Give again, word for word, each line below starting at the one that contains "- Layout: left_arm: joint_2" and ending at the one that contains "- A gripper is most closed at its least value".

+++ MATERIAL SHOWN

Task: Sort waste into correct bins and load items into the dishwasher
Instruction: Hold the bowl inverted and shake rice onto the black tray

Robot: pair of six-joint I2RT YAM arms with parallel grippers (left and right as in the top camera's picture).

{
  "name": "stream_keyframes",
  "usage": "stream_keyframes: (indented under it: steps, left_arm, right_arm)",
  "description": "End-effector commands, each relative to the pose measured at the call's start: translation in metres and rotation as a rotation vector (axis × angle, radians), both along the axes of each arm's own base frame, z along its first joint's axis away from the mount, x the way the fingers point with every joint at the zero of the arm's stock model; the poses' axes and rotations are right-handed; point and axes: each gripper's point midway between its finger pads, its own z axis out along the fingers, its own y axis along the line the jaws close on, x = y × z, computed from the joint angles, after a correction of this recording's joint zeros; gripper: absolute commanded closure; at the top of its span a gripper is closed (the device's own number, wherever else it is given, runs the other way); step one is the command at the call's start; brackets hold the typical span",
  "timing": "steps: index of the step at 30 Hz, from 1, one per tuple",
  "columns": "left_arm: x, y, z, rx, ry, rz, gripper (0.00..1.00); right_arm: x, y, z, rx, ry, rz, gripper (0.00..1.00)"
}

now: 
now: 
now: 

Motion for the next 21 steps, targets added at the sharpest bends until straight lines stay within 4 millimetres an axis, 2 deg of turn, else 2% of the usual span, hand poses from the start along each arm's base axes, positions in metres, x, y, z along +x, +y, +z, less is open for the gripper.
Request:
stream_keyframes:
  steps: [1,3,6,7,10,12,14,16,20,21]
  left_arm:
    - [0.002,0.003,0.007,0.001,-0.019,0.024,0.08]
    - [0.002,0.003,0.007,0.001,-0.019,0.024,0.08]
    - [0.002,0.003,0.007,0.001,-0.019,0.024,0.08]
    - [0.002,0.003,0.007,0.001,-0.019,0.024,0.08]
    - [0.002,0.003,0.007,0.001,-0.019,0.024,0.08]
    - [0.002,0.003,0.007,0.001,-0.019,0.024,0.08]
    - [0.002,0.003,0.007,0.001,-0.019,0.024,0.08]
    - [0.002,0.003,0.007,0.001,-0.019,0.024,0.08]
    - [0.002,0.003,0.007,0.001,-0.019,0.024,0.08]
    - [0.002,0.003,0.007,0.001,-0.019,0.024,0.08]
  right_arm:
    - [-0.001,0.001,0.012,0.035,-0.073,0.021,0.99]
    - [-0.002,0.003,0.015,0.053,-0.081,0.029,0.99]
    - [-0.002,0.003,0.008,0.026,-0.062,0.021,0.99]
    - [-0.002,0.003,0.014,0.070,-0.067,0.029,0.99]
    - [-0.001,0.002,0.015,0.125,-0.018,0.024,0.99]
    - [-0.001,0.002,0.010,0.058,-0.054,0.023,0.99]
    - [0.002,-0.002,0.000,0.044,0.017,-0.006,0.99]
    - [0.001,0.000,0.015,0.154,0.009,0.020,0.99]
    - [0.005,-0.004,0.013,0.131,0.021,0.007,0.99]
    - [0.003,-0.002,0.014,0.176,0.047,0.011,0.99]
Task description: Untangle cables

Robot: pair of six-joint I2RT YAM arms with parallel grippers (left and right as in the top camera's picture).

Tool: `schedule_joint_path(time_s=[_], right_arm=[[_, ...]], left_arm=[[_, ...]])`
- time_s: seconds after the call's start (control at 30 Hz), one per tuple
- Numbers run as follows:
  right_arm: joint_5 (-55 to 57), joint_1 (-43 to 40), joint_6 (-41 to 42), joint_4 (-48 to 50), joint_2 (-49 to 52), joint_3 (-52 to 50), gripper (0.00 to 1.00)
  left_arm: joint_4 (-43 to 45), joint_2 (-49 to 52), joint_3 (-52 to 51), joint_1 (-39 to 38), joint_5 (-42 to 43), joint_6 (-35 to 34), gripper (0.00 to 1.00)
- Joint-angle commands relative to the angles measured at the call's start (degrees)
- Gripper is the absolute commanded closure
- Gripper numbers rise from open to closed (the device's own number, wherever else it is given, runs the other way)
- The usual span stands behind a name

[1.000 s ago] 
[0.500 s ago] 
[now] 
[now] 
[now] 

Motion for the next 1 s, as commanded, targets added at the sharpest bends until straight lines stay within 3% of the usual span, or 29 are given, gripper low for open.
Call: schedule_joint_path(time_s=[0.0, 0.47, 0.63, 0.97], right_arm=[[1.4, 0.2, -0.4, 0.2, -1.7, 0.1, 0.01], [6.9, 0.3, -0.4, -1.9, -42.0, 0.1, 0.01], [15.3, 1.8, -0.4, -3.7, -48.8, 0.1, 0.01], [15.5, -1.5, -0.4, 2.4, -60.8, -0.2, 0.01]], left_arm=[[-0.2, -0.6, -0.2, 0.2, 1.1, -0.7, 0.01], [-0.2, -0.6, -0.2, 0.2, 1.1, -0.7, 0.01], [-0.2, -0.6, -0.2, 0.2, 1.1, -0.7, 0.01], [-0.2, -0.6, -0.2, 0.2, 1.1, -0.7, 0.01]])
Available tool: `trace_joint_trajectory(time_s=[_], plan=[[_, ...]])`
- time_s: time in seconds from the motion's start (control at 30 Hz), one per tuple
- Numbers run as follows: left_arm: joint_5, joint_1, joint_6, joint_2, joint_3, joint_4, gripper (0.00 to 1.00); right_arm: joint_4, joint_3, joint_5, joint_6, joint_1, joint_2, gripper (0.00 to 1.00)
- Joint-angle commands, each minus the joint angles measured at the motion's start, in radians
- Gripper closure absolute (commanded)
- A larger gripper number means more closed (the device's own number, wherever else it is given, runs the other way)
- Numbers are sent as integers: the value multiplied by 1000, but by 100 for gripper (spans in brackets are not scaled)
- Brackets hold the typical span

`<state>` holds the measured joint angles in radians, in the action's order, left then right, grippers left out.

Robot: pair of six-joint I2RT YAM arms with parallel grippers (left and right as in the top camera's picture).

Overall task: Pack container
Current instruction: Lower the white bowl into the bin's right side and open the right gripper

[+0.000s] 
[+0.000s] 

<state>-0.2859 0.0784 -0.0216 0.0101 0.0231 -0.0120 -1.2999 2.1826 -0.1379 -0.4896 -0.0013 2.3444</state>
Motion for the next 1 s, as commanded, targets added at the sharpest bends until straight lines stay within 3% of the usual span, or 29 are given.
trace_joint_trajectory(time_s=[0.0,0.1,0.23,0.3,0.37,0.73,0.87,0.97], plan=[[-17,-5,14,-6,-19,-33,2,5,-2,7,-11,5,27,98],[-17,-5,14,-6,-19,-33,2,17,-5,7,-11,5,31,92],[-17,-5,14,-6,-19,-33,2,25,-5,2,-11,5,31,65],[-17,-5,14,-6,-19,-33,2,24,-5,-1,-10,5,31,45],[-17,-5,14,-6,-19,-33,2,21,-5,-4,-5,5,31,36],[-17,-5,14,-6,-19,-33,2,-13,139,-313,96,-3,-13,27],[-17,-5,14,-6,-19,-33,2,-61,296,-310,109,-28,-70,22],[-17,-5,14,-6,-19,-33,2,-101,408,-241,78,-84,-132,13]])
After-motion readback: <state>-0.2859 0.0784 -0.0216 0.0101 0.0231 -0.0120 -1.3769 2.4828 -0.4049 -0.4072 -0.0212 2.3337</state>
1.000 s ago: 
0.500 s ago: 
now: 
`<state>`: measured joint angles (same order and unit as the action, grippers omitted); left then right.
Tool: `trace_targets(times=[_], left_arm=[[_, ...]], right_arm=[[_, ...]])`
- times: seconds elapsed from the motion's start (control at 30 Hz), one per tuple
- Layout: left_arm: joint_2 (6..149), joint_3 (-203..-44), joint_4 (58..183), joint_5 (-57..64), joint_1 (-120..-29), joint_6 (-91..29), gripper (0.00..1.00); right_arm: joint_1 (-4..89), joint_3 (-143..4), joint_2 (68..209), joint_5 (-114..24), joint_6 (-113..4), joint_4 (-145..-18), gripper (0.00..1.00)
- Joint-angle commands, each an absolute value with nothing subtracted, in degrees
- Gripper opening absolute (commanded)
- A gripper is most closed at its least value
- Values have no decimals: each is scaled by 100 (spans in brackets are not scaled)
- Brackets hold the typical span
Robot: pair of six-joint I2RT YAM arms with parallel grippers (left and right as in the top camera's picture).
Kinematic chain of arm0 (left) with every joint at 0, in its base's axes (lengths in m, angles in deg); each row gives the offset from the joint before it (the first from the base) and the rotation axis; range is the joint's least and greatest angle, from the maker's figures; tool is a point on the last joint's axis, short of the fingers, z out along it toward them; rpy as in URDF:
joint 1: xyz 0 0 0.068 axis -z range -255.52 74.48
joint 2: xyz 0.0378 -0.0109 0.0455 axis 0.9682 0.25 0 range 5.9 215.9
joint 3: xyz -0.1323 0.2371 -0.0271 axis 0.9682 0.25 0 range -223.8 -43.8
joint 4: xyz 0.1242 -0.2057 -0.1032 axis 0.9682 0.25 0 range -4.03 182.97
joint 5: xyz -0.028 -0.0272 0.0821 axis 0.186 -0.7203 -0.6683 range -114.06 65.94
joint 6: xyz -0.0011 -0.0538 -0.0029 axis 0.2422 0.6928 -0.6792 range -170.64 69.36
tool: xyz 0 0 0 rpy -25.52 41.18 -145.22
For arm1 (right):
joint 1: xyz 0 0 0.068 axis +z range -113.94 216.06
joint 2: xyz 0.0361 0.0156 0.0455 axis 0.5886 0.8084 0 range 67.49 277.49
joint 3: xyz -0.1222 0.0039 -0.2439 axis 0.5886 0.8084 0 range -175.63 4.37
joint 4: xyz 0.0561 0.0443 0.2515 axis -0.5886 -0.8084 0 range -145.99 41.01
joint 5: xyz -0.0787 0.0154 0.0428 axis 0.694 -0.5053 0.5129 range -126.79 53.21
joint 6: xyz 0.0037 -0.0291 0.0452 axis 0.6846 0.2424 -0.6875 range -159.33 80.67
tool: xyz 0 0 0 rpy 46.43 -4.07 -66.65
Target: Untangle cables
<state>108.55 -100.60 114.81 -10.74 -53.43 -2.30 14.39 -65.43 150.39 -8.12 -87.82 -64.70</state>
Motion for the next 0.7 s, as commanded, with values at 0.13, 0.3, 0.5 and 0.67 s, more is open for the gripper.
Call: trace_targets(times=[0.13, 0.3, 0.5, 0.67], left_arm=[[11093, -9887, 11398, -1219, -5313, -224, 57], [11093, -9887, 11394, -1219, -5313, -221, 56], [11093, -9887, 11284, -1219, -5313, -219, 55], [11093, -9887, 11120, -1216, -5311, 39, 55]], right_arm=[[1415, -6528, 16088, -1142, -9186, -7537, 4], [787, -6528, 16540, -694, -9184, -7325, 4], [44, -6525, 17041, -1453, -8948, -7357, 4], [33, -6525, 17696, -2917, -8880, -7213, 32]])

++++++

ANSWER TO THE PROBLEM:
- Layout: left_arm: joint_2 (6..149), joint_3 (-203..-44), joint_4 (58..183), joint_5 (-57..64), joint_1 (-120..-29), joint_6 (-91..29), gripper (0.00..1.00); right_arm: joint_1 (-4..89), joint_3 (-143..4), joint_2 (68..209), joint_5 (-114..24), joint_6 (-113..4), joint_4 (-145..-18), gripper (0.00..1.00)
- Joint-angle commands, each an absolute value with nothing subtracted, in degrees
- Gripper opening absolute (commanded)
- A gripper is most closed at its least value

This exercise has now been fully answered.